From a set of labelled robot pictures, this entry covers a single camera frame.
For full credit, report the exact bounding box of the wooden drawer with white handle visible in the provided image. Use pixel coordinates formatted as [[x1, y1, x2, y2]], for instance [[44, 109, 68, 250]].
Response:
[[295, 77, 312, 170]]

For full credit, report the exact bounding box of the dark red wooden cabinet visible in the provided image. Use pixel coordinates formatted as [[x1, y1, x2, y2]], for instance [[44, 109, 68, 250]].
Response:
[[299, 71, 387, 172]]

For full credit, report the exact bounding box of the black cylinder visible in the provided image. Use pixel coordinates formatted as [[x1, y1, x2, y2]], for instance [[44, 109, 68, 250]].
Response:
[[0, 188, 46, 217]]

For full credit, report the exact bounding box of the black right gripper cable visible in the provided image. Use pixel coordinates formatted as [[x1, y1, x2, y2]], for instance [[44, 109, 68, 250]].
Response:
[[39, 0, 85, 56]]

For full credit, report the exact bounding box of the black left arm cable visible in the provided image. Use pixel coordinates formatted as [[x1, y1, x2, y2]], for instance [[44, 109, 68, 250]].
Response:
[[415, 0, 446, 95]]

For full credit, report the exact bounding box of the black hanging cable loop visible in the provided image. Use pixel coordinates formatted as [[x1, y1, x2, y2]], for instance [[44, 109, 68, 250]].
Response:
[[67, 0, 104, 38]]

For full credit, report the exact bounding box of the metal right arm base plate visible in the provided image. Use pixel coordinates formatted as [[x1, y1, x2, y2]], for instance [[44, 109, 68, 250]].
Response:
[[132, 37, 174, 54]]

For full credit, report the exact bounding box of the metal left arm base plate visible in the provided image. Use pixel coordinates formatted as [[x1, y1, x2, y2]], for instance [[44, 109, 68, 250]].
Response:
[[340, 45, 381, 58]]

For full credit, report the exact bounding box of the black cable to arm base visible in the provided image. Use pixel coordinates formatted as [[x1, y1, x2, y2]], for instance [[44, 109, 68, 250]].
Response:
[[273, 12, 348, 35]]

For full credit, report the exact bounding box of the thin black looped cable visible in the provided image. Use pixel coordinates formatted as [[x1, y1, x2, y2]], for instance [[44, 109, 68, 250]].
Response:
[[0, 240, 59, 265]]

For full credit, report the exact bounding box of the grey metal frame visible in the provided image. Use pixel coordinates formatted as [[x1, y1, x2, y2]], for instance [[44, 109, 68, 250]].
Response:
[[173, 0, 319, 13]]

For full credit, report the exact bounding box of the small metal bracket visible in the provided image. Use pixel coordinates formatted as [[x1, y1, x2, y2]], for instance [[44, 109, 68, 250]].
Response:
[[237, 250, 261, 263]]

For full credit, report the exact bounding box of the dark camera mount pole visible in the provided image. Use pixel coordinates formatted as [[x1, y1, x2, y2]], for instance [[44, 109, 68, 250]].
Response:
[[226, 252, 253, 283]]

* * * * * * * * *

**Task to carry out**. Copy out every line from the material above where the string "wooden" turns up.

**Solution for this task**.
For full credit, report the exact bounding box of the wooden drawer with white handle visible in the provided image. Use pixel coordinates formatted as [[x1, y1, x2, y2]], for instance [[44, 109, 68, 250]].
For full credit, report the exact bounding box of the dark red wooden cabinet visible in the provided image. Use pixel coordinates formatted as [[x1, y1, x2, y2]], for instance [[44, 109, 68, 250]].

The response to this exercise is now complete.